Records from a dataset:
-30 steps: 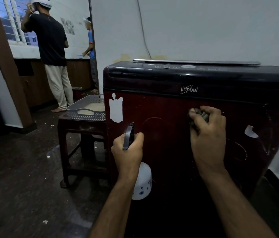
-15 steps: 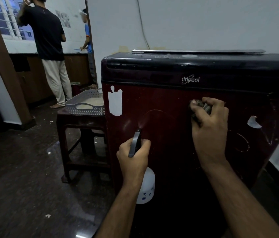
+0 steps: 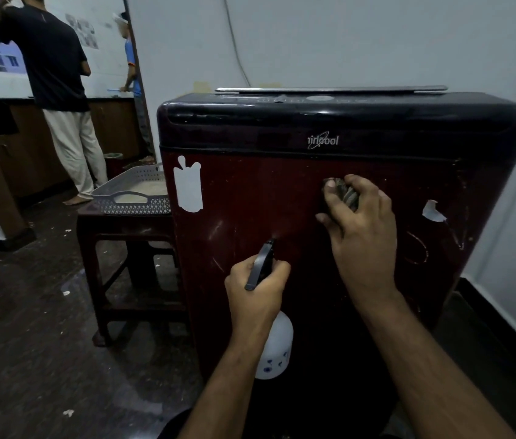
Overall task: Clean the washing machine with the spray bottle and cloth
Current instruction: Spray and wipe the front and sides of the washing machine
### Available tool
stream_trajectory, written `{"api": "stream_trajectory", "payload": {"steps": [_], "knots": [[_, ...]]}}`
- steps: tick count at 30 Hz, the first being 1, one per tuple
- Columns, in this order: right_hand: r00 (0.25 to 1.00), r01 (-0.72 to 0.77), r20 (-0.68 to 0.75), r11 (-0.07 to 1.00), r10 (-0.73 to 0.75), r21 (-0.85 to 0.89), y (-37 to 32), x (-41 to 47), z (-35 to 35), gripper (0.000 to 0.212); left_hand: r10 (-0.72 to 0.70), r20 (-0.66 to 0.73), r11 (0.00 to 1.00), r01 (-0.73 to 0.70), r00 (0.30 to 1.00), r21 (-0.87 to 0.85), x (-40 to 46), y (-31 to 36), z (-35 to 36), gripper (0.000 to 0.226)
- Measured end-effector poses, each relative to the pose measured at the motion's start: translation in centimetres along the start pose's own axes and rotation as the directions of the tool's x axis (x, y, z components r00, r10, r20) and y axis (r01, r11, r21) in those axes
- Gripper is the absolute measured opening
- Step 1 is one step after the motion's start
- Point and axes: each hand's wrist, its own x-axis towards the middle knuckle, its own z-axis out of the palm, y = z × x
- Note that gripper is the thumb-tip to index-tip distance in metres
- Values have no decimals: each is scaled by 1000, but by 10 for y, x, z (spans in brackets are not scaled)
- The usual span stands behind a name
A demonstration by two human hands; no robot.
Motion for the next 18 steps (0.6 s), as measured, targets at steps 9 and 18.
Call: {"api": "stream_trajectory", "payload": {"steps": [9, 18], "knots": [[997, -72, 25, 994, 70, 77, 16, -19, -29, 43, 64, 186, 997, -56, 980, -46, -2, 5, 24, 27], [968, -247, -31, 966, 250, 76, 44, -55, -50, 45, 42, 278, 999, -46, 960, 7, -23, 9, 71, 40]]}}
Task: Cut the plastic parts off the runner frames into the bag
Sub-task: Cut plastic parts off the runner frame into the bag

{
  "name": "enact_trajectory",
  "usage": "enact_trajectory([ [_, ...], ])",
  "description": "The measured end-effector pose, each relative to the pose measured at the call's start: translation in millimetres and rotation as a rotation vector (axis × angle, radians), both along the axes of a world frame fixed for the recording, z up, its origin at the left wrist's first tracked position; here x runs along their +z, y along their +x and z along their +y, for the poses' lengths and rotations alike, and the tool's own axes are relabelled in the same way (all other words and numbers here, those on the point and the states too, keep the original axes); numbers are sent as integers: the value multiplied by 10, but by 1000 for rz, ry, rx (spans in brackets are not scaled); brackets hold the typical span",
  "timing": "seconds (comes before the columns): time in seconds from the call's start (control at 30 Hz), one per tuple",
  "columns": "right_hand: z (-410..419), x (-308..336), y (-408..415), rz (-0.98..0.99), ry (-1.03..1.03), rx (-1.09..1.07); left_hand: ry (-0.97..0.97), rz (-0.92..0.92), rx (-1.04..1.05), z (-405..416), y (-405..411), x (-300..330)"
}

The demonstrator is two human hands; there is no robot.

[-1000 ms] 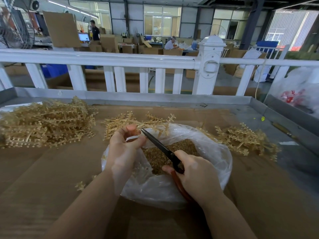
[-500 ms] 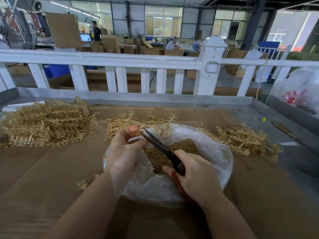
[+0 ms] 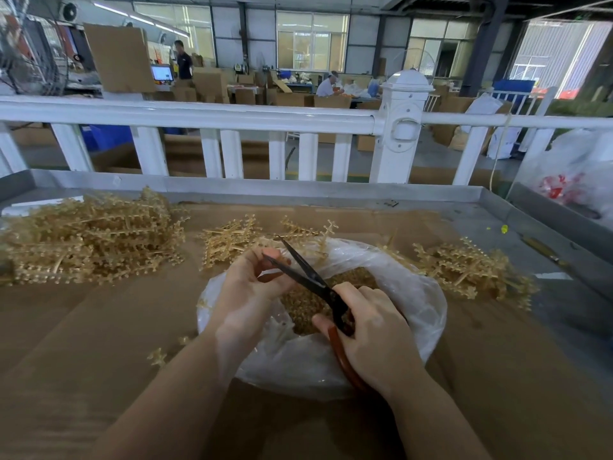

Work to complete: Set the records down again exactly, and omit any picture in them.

Response to this exercise:
-30 steps: 
-15 steps: 
+0 steps: 
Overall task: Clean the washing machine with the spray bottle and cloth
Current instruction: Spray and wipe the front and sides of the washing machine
### Available tool
stream_trajectory, written `{"api": "stream_trajectory", "payload": {"steps": [_], "knots": [[_, ...]]}}`
- steps: tick count at 30 Hz, the first being 1, one per tuple
- Columns, in this order: right_hand: r00 (0.25 to 1.00), r01 (-0.72 to 0.77), r20 (-0.68 to 0.75), r11 (-0.07 to 1.00), r10 (-0.73 to 0.75), r21 (-0.85 to 0.89), y (-37 to 32), x (-41 to 47), z (-35 to 35), gripper (0.000 to 0.212); left_hand: r10 (-0.72 to 0.70), r20 (-0.66 to 0.73), r11 (0.00 to 1.00), r01 (-0.73 to 0.70), r00 (0.30 to 1.00), r21 (-0.87 to 0.85), x (-40 to 46), y (-31 to 36), z (-35 to 36), gripper (0.000 to 0.226)
- Measured end-effector poses, each relative to the pose measured at the motion's start: translation in centimetres along the start pose's own axes and rotation as the directions of the tool's x axis (x, y, z components r00, r10, r20) and y axis (r01, r11, r21) in those axes
- Gripper is the absolute measured opening
- Step 1 is one step after the motion's start
- Point and axes: each hand's wrist, its own x-axis towards the middle knuckle, its own z-axis out of the palm, y = z × x
- Note that gripper is the thumb-tip to index-tip distance in metres
- Values have no decimals: each is scaled by 1000, but by 10 for y, x, z (spans in brackets are not scaled)
- The usual span stands behind a name
A demonstration by two human hands; no robot.
Motion for the next 18 steps (0.6 s), as measured, targets at steps 9 and 18.
Call: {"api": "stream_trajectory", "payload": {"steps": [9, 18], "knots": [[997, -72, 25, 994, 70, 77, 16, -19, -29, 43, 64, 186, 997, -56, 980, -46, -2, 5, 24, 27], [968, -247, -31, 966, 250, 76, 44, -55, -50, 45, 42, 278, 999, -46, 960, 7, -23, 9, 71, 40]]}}
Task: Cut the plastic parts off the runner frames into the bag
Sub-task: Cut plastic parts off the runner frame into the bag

{
  "name": "enact_trajectory",
  "usage": "enact_trajectory([ [_, ...], ])",
  "description": "The measured end-effector pose, each relative to the pose measured at the call's start: translation in millimetres and rotation as a rotation vector (axis × angle, radians), both along the axes of a world frame fixed for the recording, z up, its origin at the left wrist's first tracked position; here x runs along their +z, y along their +x and z along their +y, for the poses' lengths and rotations alike, and the tool's own axes are relabelled in the same way (all other words and numbers here, those on the point and the states too, keep the original axes); numbers are sent as integers: the value multiplied by 10, but by 1000 for rz, ry, rx (spans in brackets are not scaled); brackets hold the typical span",
  "timing": "seconds (comes before the columns): time in seconds from the call's start (control at 30 Hz), one per tuple",
  "columns": "right_hand: z (-410..419), x (-308..336), y (-408..415), rz (-0.98..0.99), ry (-1.03..1.03), rx (-1.09..1.07); left_hand: ry (-0.97..0.97), rz (-0.92..0.92), rx (-1.04..1.05), z (-405..416), y (-405..411), x (-300..330)"
}

The demonstrator is two human hands; there is no robot.

[-1000 ms] 
[-500 ms] 
[+0 ms] 

The complete output has now been given.